How can electronic recording programs be (ILO ?) approved to be officially used if they include tools/possibilities to falsify the correct recording of rest hours?,,"Fatigue does not address all but an issue at the core of many difficulties such as mental health, physical health and welbeing. The main issue to overcome remain the representation of the sector in the public and among society."

The approval of the software system is a very relevant question. It should be addressed by the ILO and IMO in a view to "secure" recording practices and avoid possibilities of adjustments. Additionally, the sector's representation and its workers need to change. The COVID-19 crisis again highlighted the low level of consideration for seafarers' wellbeing and health.  

Can a penalty mechanism be enforced to punish principals for rest hours adjusting/falsifying once ascertained as a deficiency by PSC?

The question was answered during the webinar and additional information are available in the report. Additionally, any penalty should take into account all different levels of potential shared-responsibility in this matter, which may affect the full effectiveness and fairness of a penalty system.

Has anyone looked at a behavioral change lens to shift the mindset of motivation to facilitate change for the stakeholders and seafarer dyad? I suggest looking at beliefs and behaviors. There is evidence based research doing this with work hours of physicans in the U.S. and other sectors,The shipping mindset established over centuries. It is very difficult to move the shipping. But it is an important trend to consider. The problem may not be onboard but ashore with companies and competition between flags.

The question was briefly addressed in writing during the session. Absolutely, the shipping industry needs to change its mindset and attract more scrutiny from the public. Compassion for its seafarers is needed in the industry and among regulators. Additionally, safety and the right to decent work should be absolute aims without compromise. The human element should not be an expression but visible in policy and acts. A just culture enabling the flow of information to circulate in the maritime industry should be established as it has been in the Aviation sector.

Ro's look at maintenance during surveys. How many times does surveyors poke into manning to raise PR 17 deficiencies related to manning  which goes directly to RO issuing the  SMC for action. Also there is the reality that RO are replaced by other RO if the surveyor is too stringent.

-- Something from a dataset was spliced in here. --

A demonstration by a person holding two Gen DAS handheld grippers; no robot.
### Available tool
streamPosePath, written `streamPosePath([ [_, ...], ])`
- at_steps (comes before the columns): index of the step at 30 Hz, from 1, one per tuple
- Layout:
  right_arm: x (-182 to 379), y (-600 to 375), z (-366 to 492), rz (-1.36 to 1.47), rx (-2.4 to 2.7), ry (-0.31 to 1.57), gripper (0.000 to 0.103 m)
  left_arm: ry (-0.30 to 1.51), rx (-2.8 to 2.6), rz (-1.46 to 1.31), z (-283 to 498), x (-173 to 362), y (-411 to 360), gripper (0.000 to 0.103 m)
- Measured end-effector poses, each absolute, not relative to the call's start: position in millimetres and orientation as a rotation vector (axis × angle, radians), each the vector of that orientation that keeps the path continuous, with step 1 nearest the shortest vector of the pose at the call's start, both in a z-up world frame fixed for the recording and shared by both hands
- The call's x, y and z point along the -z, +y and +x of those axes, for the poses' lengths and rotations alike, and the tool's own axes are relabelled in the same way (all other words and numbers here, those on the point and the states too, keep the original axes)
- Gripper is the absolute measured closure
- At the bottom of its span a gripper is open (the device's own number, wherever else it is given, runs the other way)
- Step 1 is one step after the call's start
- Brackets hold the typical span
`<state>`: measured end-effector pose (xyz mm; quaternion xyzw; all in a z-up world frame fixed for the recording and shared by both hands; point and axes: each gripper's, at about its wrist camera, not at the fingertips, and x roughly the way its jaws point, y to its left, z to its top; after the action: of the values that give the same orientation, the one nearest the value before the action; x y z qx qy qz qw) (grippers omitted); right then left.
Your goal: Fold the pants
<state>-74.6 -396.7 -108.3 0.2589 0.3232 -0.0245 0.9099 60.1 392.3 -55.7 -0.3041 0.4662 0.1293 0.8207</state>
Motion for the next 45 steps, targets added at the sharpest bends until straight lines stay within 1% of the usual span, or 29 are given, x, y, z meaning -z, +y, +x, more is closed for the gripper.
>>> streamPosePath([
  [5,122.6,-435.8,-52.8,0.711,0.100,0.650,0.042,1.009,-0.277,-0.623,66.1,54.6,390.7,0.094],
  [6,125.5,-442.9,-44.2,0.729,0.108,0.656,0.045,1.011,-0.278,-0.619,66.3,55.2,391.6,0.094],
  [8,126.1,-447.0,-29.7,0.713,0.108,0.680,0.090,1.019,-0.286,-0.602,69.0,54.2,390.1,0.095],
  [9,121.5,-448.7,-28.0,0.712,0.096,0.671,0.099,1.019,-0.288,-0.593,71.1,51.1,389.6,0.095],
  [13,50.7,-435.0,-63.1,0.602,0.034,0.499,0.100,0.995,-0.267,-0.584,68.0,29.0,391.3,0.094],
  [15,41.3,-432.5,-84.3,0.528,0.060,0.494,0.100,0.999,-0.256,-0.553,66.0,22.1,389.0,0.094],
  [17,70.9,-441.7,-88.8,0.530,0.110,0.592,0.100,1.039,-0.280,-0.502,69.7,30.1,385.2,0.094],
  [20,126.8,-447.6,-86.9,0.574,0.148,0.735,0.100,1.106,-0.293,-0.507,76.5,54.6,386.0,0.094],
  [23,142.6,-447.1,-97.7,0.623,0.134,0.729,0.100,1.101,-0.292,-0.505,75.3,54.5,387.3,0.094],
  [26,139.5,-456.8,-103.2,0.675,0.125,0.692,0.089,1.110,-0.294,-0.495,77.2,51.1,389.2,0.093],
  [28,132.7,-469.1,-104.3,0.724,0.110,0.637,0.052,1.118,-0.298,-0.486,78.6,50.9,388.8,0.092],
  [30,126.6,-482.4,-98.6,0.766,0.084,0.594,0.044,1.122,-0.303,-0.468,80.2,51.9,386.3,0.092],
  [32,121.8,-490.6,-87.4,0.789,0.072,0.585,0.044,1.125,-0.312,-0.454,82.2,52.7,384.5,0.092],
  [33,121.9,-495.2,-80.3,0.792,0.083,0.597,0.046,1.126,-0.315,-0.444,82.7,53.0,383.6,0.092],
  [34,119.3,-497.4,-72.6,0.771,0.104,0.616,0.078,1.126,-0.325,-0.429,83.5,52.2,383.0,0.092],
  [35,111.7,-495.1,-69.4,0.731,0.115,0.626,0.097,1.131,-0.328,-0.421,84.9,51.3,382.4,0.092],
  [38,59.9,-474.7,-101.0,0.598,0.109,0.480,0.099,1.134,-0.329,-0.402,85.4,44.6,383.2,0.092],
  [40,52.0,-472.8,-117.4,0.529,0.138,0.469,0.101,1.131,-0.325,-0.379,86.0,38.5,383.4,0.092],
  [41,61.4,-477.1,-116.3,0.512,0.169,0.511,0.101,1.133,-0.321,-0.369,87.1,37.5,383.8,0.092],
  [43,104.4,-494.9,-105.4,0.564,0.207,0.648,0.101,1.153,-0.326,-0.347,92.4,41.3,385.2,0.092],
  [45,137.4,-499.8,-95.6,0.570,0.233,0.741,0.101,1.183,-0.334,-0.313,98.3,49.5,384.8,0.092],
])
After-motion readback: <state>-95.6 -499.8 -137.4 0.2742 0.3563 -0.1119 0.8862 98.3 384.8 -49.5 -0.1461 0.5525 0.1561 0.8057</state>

The issue of ROs is important to address, but it remains the responsibility of the Flag States to ensure that ROs are correctly monitored and instructed. In this respect, the flag States should issue stringent measures to require an in-depth survey of working time and records accuracy. 

Few companies have ship staff develop/input to the SMS how can the disconnect between sharp and blunt ends be bridged?

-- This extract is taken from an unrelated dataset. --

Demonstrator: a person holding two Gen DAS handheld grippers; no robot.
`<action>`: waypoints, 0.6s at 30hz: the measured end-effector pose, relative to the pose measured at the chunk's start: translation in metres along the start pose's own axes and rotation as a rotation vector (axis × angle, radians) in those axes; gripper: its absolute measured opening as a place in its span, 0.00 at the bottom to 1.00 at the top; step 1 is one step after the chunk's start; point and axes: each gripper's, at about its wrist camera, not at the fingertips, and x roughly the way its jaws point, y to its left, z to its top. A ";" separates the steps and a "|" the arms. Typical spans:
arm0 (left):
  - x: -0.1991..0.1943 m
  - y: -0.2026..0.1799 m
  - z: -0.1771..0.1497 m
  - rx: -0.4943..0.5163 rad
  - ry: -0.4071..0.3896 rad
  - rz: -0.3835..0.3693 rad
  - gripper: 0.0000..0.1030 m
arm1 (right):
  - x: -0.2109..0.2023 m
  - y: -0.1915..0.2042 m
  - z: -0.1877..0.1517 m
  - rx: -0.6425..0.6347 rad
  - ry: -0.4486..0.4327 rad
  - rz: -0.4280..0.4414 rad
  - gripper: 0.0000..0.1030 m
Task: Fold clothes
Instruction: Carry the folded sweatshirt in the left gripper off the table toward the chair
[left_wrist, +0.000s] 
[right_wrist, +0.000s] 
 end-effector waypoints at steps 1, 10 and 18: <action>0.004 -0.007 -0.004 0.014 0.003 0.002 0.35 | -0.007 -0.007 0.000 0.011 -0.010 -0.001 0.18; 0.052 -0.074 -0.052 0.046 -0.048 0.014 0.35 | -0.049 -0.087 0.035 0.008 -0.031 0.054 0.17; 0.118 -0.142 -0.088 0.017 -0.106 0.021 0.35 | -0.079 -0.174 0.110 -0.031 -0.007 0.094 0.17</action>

The disconnect between ship and shore has always been, but it tends to deepen. The seafarers are considered a commodity and are being excluded from high-level management positions. It is worrying to see that the ISM Code excludes de facto seafarers from their own safety when giving full power to the company to prepare and monitor the SMS. The participation of seafarers in the development of the SMS is a must to reconnect ship and shore. Finally, the ISM Code must be repaired to allow the trustful circulation of information and ensure that the company does not utilize the SMS to impose its narrow and mechanical view of ship operation.  Kuba: ISM allows for "Master's review" - problem is that with hire and fire system not many people are brave enough to raise proverbial head above parapet.